Policies.Exp3 module¶

The Exp3 randomized index policy.

Reference: [Regret Analysis of Stochastic and Nonstochastic Multi-armed Bandit Problems, S.Bubeck & N.Cesa-Bianchi, §3.1](http://research.microsoft.com/en-us/um/people/sebubeck/SurveyBCB12.pdf)

See also [Evaluation and Analysis of the Performance of the EXP3 Algorithm in Stochastic Environments, Y. Seldin & C. Szepasvari & P. Auer & Y. Abbasi-Adkori, 2012](http://proceedings.mlr.press/v24/seldin12a/seldin12a.pdf).

Policies.Exp3.UNBIASED = True¶: self.unbiased is a flag to know if the rewards are used as biased estimator, i.e., just \(r_t\), or unbiased estimators, \(r_t / trusts_t\).

Policies.Exp3.GAMMA = 0.01¶: Default \(\gamma\) parameter.

class Policies.Exp3.Exp3(nbArms, gamma=0.01, unbiased=True, lower=0.0, amplitude=1.0)[source]¶

Bases: Policies.BasePolicy.BasePolicy

The Exp3 randomized index policy.

Reference: [Regret Analysis of Stochastic and Nonstochastic Multi-armed Bandit Problems, S.Bubeck & N.Cesa-Bianchi, §3.1](http://research.microsoft.com/en-us/um/people/sebubeck/SurveyBCB12.pdf)

See also [Evaluation and Analysis of the Performance of the EXP3 Algorithm in Stochastic Environments, Y. Seldin & C. Szepasvari & P. Auer & Y. Abbasi-Adkori, 2012](http://proceedings.mlr.press/v24/seldin12a/seldin12a.pdf).

__init__(nbArms, gamma=0.01, unbiased=True, lower=0.0, amplitude=1.0)[source]¶: New policy.

unbiased = None¶: Unbiased estimators ?

weights = None¶: Weights on the arms

startGame()[source]¶: Start with uniform weights.

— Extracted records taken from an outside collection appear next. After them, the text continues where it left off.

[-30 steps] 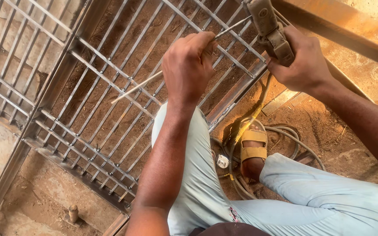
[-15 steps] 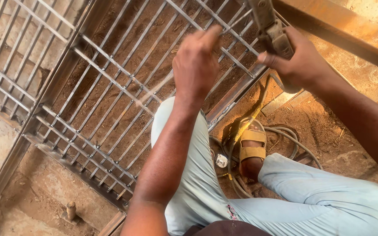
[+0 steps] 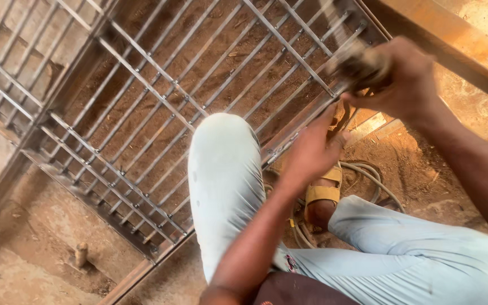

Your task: The person sits on the floor of a metal workshop and arc-welds the joints of steel grid panels using an electrode holder, producing sparks as they weld along the bars. They reposition along the panel and handle the welding cable and electrodes between welds.

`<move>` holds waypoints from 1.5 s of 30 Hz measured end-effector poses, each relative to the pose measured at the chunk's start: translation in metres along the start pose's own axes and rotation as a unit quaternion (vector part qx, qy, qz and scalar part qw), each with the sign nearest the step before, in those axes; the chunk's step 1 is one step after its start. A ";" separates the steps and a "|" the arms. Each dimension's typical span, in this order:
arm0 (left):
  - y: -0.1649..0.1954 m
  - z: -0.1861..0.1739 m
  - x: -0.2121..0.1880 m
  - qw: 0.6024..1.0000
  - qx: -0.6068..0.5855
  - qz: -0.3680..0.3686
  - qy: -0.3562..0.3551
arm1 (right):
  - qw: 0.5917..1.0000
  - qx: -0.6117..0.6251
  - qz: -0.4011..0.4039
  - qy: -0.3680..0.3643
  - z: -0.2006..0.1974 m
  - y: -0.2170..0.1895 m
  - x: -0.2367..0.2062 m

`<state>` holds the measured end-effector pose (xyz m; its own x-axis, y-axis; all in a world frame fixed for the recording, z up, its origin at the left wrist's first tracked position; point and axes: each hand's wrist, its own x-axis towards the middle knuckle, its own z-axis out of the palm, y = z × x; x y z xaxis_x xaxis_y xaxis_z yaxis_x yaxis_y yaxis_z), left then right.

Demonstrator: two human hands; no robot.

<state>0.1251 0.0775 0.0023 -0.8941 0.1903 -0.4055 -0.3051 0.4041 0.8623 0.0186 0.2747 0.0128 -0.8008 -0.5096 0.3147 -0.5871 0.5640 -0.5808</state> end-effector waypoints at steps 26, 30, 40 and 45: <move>-0.046 0.073 -0.005 0.958 -0.259 -0.119 0.030 | 0.976 -0.096 0.095 -0.169 0.061 -0.014 -0.018; -0.042 0.075 -0.008 0.958 -0.274 -0.079 0.041 | 0.980 -0.089 0.086 -0.153 0.057 -0.015 -0.022; -0.023 0.061 -0.013 0.961 -0.262 -0.077 0.041 | 0.987 -0.046 0.114 -0.107 0.045 -0.007 -0.020; -0.021 0.057 -0.011 0.951 -0.299 -0.022 0.072 | 0.989 -0.039 0.094 -0.110 0.056 0.002 -0.024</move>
<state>0.1602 0.1176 -0.0281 -0.8984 0.0430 -0.4371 -0.4372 -0.1807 0.8810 0.0433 0.2517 -0.0383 -0.8564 -0.5154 0.0300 -0.4443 0.7063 -0.5511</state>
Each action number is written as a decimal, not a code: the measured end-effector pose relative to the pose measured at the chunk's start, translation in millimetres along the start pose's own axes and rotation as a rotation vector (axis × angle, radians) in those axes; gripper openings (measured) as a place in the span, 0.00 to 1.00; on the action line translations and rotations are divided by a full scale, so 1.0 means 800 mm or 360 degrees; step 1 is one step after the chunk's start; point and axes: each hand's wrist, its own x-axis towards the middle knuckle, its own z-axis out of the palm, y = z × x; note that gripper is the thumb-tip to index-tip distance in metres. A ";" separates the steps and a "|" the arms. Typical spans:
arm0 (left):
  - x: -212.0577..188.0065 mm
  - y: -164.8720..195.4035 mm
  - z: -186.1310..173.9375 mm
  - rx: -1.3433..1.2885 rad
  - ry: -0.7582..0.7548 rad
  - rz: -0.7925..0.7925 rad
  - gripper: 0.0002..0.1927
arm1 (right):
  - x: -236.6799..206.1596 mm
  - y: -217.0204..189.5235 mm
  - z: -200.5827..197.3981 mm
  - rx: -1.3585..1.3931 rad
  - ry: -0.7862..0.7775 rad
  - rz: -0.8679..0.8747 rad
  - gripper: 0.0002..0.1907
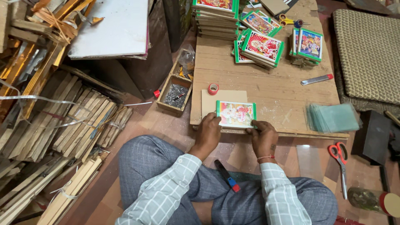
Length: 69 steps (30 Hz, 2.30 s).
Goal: The person sits on the floor and wraps red tape around the edges of small framed devotional picture plaques, pressing the tape down and smoothing it by hand. Finished plaques are stacked on the low wooden work table, and the person picks up the next plaque to repeat the process.
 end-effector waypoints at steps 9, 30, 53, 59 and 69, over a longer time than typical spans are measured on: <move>0.003 -0.007 0.000 0.0012 0.0017 0.0021 0.09 | 0.003 0.005 0.005 -0.0101 0.0014 -0.0100 0.15; 0.002 -0.013 0.000 0.0024 -0.0015 0.0079 0.03 | 0.006 0.005 -0.001 -0.0052 -0.0008 -0.0092 0.15; 0.095 -0.019 -0.039 0.0043 0.0167 -0.0150 0.20 | 0.006 0.018 -0.032 0.0461 0.0142 0.0158 0.21; 0.141 -0.058 -0.007 0.0206 0.0215 -0.0006 0.11 | -0.029 0.008 -0.052 0.1291 0.0335 0.0640 0.18; 0.003 -0.007 -0.024 -0.1810 -0.0817 -0.0853 0.09 | -0.065 -0.027 -0.036 0.1930 -0.0306 0.0613 0.19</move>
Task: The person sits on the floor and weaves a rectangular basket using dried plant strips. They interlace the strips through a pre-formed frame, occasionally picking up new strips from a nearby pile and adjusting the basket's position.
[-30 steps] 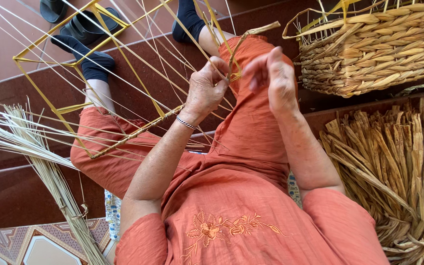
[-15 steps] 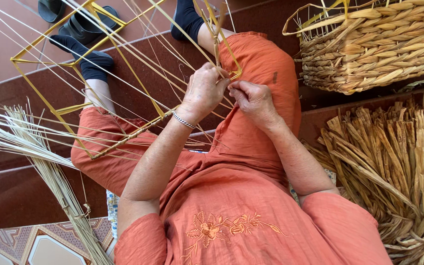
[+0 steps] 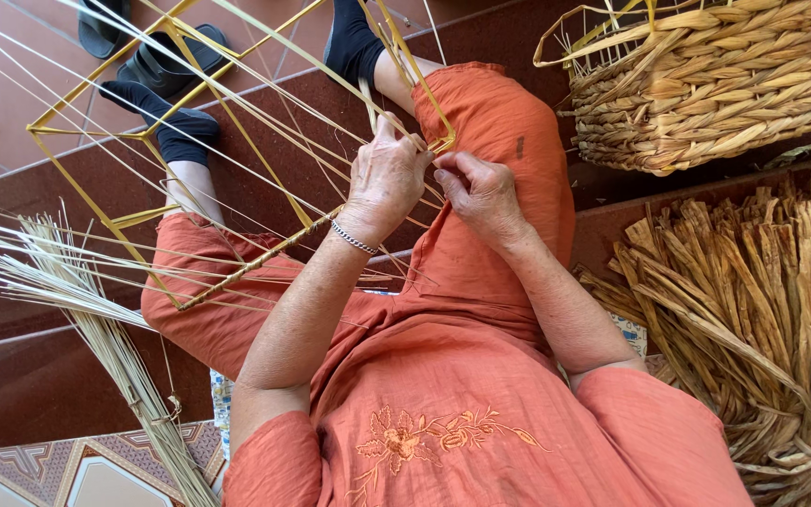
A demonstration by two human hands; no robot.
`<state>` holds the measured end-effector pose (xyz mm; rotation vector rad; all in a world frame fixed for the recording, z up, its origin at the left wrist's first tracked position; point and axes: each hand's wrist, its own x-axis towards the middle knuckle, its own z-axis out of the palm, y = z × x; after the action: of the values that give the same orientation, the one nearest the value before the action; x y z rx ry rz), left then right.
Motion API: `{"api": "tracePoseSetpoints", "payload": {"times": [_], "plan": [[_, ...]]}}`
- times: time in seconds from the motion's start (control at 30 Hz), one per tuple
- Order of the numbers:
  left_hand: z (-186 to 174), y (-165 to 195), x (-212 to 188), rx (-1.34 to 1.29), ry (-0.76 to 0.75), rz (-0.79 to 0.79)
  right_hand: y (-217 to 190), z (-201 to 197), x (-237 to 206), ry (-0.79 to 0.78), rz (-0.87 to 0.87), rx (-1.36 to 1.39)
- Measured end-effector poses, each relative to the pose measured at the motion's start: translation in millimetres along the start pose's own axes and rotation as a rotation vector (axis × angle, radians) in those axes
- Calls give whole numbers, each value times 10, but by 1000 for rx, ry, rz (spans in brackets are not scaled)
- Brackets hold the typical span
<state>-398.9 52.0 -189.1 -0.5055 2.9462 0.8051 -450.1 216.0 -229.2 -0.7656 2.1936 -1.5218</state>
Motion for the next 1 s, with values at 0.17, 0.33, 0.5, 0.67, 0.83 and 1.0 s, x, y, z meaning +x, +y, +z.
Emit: {"api": "tracePoseSetpoints", "payload": {"times": [0.17, 0.33, 0.5, 0.67, 0.83, 1.0], "plan": [[62, -41, 56, -82, -37, 19, 36, 46, -3, 14, 21, -3], [-40, -47, 103, -569, -115, -214, 35, 65, -71, 127, -184, -10], [-26, -109, 102, -768, -203, -337, 5, 87, -75, 156, -178, -148], [81, -92, 70, -562, -48, -22, -32, 53, -26, 252, -421, -366], [-21, 29, -77, -686, -139, -238, -113, -121, -49, 54, 168, 11], [-37, 31, -64, -609, -48, 12, -188, -497, 99, -17, 165, 530]]}}
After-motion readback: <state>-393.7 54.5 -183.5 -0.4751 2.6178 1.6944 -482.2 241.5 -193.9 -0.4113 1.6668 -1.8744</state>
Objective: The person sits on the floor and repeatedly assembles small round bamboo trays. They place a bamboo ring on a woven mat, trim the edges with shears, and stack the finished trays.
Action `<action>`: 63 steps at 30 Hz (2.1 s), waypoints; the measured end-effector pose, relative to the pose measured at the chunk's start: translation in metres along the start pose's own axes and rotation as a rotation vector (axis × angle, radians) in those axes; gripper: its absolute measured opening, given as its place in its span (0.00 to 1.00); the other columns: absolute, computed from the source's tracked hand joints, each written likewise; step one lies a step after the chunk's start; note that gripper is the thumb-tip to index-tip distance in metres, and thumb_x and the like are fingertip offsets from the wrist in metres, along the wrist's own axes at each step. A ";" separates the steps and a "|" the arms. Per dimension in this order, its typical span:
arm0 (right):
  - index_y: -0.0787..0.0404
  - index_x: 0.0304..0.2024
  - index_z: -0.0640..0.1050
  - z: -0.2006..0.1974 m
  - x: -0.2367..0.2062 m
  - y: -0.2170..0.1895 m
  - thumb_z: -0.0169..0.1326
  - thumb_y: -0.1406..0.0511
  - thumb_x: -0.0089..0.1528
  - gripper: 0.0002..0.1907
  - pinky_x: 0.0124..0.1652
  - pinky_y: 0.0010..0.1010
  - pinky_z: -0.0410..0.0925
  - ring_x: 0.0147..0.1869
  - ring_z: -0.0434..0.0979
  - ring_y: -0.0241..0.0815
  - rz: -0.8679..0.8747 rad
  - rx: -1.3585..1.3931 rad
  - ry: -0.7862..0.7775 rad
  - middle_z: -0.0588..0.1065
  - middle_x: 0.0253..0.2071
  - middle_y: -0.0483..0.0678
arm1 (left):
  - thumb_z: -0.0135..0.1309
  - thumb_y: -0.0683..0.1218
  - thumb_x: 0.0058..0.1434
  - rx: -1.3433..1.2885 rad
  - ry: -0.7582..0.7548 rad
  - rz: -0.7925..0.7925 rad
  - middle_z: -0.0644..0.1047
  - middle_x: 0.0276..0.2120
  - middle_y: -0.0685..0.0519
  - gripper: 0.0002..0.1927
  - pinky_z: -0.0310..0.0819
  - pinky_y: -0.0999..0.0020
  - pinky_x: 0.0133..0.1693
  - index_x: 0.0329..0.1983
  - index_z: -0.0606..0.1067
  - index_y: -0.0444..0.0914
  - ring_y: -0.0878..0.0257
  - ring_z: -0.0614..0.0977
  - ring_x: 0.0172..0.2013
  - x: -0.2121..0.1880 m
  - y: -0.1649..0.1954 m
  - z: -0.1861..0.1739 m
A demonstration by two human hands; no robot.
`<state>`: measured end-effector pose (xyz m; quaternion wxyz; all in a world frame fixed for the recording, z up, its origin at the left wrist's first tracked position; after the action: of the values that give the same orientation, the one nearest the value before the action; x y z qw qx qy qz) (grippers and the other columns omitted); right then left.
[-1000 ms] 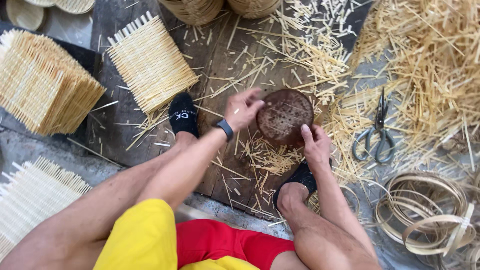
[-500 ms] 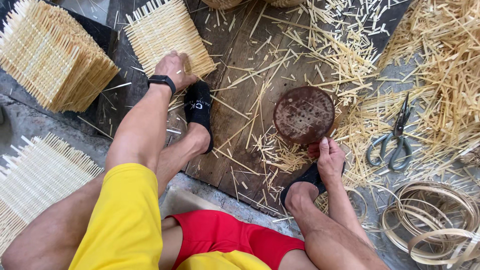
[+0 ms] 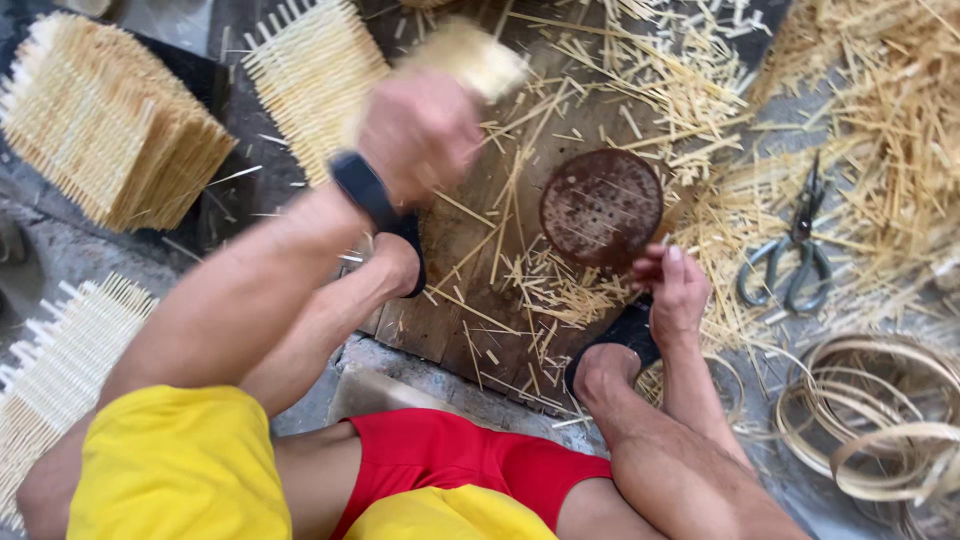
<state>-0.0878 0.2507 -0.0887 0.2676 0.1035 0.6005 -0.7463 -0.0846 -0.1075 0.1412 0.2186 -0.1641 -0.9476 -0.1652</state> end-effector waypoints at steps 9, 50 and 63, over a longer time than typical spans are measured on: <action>0.68 0.47 0.78 -0.005 0.017 -0.043 0.62 0.69 0.63 0.12 0.44 0.25 0.74 0.42 0.79 0.34 0.013 -0.202 0.046 0.80 0.44 0.50 | 0.58 0.47 0.57 -0.294 -0.394 0.146 0.77 0.51 0.41 0.24 0.73 0.55 0.53 0.54 0.73 0.31 0.49 0.78 0.52 -0.030 0.219 0.135; 0.66 0.48 0.83 -0.280 -0.268 -0.226 0.59 0.75 0.69 0.06 0.47 0.38 0.73 0.47 0.80 0.44 -0.583 -1.477 0.748 0.79 0.41 0.52 | 0.60 0.39 0.73 -0.559 0.110 -0.563 0.77 0.51 0.47 0.14 0.85 0.67 0.52 0.59 0.74 0.36 0.60 0.81 0.50 -0.025 0.122 0.070; 0.60 0.49 0.81 0.092 -0.177 -0.336 0.67 0.62 0.68 0.12 0.38 0.36 0.71 0.43 0.77 0.46 -1.165 -1.355 -0.239 0.74 0.39 0.49 | 0.59 0.53 0.68 -1.805 -0.119 -0.981 0.69 0.23 0.61 0.16 0.55 0.76 0.21 0.46 0.81 0.34 0.74 0.63 0.20 0.064 0.229 0.064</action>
<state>-0.1010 0.2571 0.3018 -0.0887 -0.4754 0.8372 -0.2553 -0.0744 0.1372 0.1720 -0.1251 0.1300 -0.4423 -0.8785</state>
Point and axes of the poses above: each hand's wrist, its own x-axis towards the middle knuckle, its own z-axis out of the palm, y = z × x, the point moved 10 cm from there along x, towards the middle knuckle
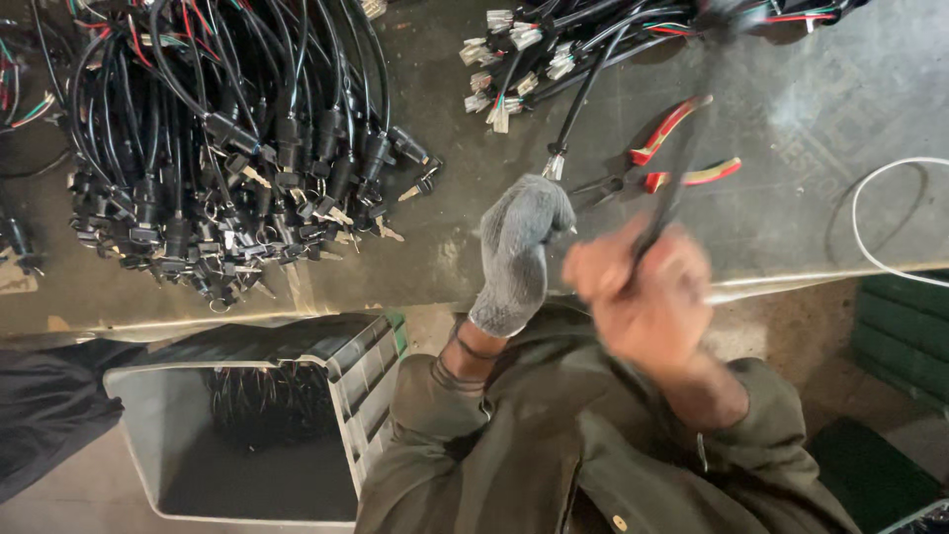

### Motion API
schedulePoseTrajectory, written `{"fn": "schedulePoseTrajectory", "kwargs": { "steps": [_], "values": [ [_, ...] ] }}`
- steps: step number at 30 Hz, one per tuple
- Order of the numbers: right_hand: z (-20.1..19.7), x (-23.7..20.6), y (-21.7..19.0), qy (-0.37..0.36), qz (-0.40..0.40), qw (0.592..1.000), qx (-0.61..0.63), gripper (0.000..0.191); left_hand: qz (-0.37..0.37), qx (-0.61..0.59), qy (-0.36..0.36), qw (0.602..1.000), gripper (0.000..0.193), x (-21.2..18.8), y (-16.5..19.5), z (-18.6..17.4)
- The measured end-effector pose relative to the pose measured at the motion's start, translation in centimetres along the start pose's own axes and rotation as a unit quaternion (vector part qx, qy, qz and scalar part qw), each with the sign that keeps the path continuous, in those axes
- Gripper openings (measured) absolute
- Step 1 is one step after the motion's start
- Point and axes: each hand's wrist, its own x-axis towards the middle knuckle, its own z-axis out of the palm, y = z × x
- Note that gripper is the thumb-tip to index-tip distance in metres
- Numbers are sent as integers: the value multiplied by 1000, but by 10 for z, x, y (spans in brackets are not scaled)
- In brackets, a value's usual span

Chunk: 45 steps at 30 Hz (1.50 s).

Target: The person uses pliers to crimp metal terminals onto the ends of black wires. They repeatedly pick up wires, position the terminal, and squeeze the pliers to secure the connection. Finished wires are placed on the table.

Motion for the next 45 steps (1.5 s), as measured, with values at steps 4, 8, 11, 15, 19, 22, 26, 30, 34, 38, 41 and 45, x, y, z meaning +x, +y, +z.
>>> {"fn": "schedulePoseTrajectory", "kwargs": {
  "steps": [4,8,11,15,19,22,26,30,34,38,41,45],
  "values": [
    [21,-1,-26,-46,-110,958,-262,39,-65,43,-50,996,27,-17,-28,-20],
    [1,8,-46,-71,-161,859,-481,17,-102,132,-98,981,52,-23,1,-33],
    [-14,9,-28,-153,-147,754,-621,11,-172,-388,76,902,56,-11,41,-30],
    [-15,15,-5,-116,-117,785,-597,25,19,-215,-191,958,35,-1,61,3],
    [-19,27,-29,-134,-108,721,-672,20,-81,-124,-8,989,30,5,53,23],
    [-25,29,-66,-63,-204,724,-656,14,-69,-31,-8,997,24,-2,61,28],
    [-3,35,-96,-144,26,965,-217,9,-30,122,-199,972,23,-37,83,53],
    [13,66,-124,-239,-75,956,-153,18,-22,176,-257,950,24,-45,98,59],
    [-5,61,-115,-119,-108,982,-102,19,-13,176,-280,944,25,-33,113,60],
    [-47,29,-82,-3,-174,982,-76,21,64,216,-277,934,31,-17,126,63],
    [-63,14,-72,51,-195,967,-154,16,194,455,-190,848,25,-6,125,54],
    [-64,42,-72,103,-213,945,-226,14,52,388,-44,919,32,4,111,36]
  ]
}}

__str__()[source]¶: -> str

gamma¶: Constant \(\gamma_t = \gamma\).

trusts¶

Update the trusts probabilities according to Exp3 formula, and the parameter \(\gamma_t\).

\[\begin{split}\mathrm{trusts}'_k(t+1) &= (1 - \gamma_t) w_k(t) + \gamma_t \frac{1}{K}, \\ \mathrm{trusts}(t+1) &= \mathrm{trusts}'(t+1) / \sum_{k=1}^{K} \mathrm{trusts}'_k(t+1).\end{split}\]

If \(w_k(t)\) is the current weight from arm k.

getReward(arm, reward)[source]¶

Give a reward: accumulate rewards on that arm k, then update the weight \(w_k(t)\) and renormalize the weights.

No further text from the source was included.